▸ **The problem**
Apart from the pictures, every entry below should be repeated exactly.

[Items listed in a dataset]

..............................

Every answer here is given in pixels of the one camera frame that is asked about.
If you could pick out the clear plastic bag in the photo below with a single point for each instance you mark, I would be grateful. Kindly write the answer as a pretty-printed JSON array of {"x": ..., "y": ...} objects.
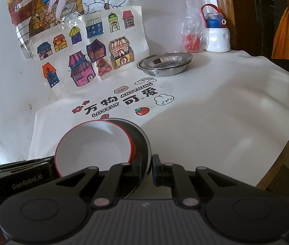
[{"x": 191, "y": 17}]

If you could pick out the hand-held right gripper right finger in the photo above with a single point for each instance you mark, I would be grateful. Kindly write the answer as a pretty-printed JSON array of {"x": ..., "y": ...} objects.
[{"x": 157, "y": 173}]

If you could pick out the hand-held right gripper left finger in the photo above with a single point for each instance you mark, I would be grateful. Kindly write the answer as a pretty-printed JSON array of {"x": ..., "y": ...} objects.
[{"x": 131, "y": 173}]

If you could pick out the small steel bowl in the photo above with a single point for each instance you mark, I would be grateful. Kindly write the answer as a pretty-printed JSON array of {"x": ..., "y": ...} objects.
[{"x": 143, "y": 145}]

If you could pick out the steel plate with sticker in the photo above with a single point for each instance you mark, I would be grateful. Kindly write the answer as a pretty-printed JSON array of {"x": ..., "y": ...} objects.
[{"x": 165, "y": 61}]

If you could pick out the red fruit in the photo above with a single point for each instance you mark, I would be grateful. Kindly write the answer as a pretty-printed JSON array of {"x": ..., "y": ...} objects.
[{"x": 191, "y": 42}]

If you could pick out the plain steel plate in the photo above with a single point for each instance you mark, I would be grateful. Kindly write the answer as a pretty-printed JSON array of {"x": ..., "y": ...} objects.
[{"x": 167, "y": 73}]

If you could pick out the wooden door frame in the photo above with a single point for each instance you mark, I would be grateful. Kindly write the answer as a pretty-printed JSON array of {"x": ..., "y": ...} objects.
[{"x": 226, "y": 5}]

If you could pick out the colourful houses drawing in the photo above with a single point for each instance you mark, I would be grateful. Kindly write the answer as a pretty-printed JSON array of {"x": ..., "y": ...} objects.
[{"x": 136, "y": 43}]

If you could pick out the white blue water bottle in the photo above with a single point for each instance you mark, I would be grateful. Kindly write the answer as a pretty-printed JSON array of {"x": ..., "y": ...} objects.
[{"x": 218, "y": 40}]

..............................

▸ **Response box**
Every answer here is given in pixels of the one camera frame that is asked about.
If you could pick out the clear plastic bag in the photo below with a single point for each instance you mark, I would be grateful. Kindly write the answer as a pretty-printed JSON array of {"x": ..., "y": ...} objects.
[{"x": 191, "y": 17}]

If you could pick out the hand-held right gripper right finger in the photo above with a single point for each instance you mark, I would be grateful. Kindly write the answer as a pretty-printed JSON array of {"x": ..., "y": ...} objects.
[{"x": 157, "y": 173}]

If you could pick out the hand-held right gripper left finger in the photo above with a single point for each instance you mark, I would be grateful. Kindly write the answer as a pretty-printed JSON array of {"x": ..., "y": ...} objects.
[{"x": 131, "y": 173}]

If you could pick out the small steel bowl in the photo above with a single point for each instance you mark, I would be grateful. Kindly write the answer as a pretty-printed JSON array of {"x": ..., "y": ...} objects.
[{"x": 143, "y": 145}]

If you could pick out the steel plate with sticker in the photo above with a single point for each instance you mark, I would be grateful. Kindly write the answer as a pretty-printed JSON array of {"x": ..., "y": ...} objects.
[{"x": 165, "y": 61}]

If you could pick out the red fruit in the photo above with a single point for each instance you mark, I would be grateful. Kindly write the answer as a pretty-printed JSON array of {"x": ..., "y": ...} objects.
[{"x": 191, "y": 42}]

If you could pick out the plain steel plate in the photo above with a single point for each instance you mark, I would be grateful. Kindly write the answer as a pretty-printed JSON array of {"x": ..., "y": ...} objects.
[{"x": 167, "y": 73}]

If you could pick out the wooden door frame in the photo above with a single point for each instance you mark, I would be grateful. Kindly write the answer as a pretty-printed JSON array of {"x": ..., "y": ...} objects.
[{"x": 226, "y": 5}]

If you could pick out the colourful houses drawing in the photo above with a single point for each instance you mark, I would be grateful. Kindly write the answer as a pretty-printed JSON array of {"x": ..., "y": ...} objects.
[{"x": 136, "y": 43}]

If you could pick out the white blue water bottle in the photo above with a single point for each instance you mark, I would be grateful. Kindly write the answer as a pretty-printed JSON array of {"x": ..., "y": ...} objects.
[{"x": 218, "y": 40}]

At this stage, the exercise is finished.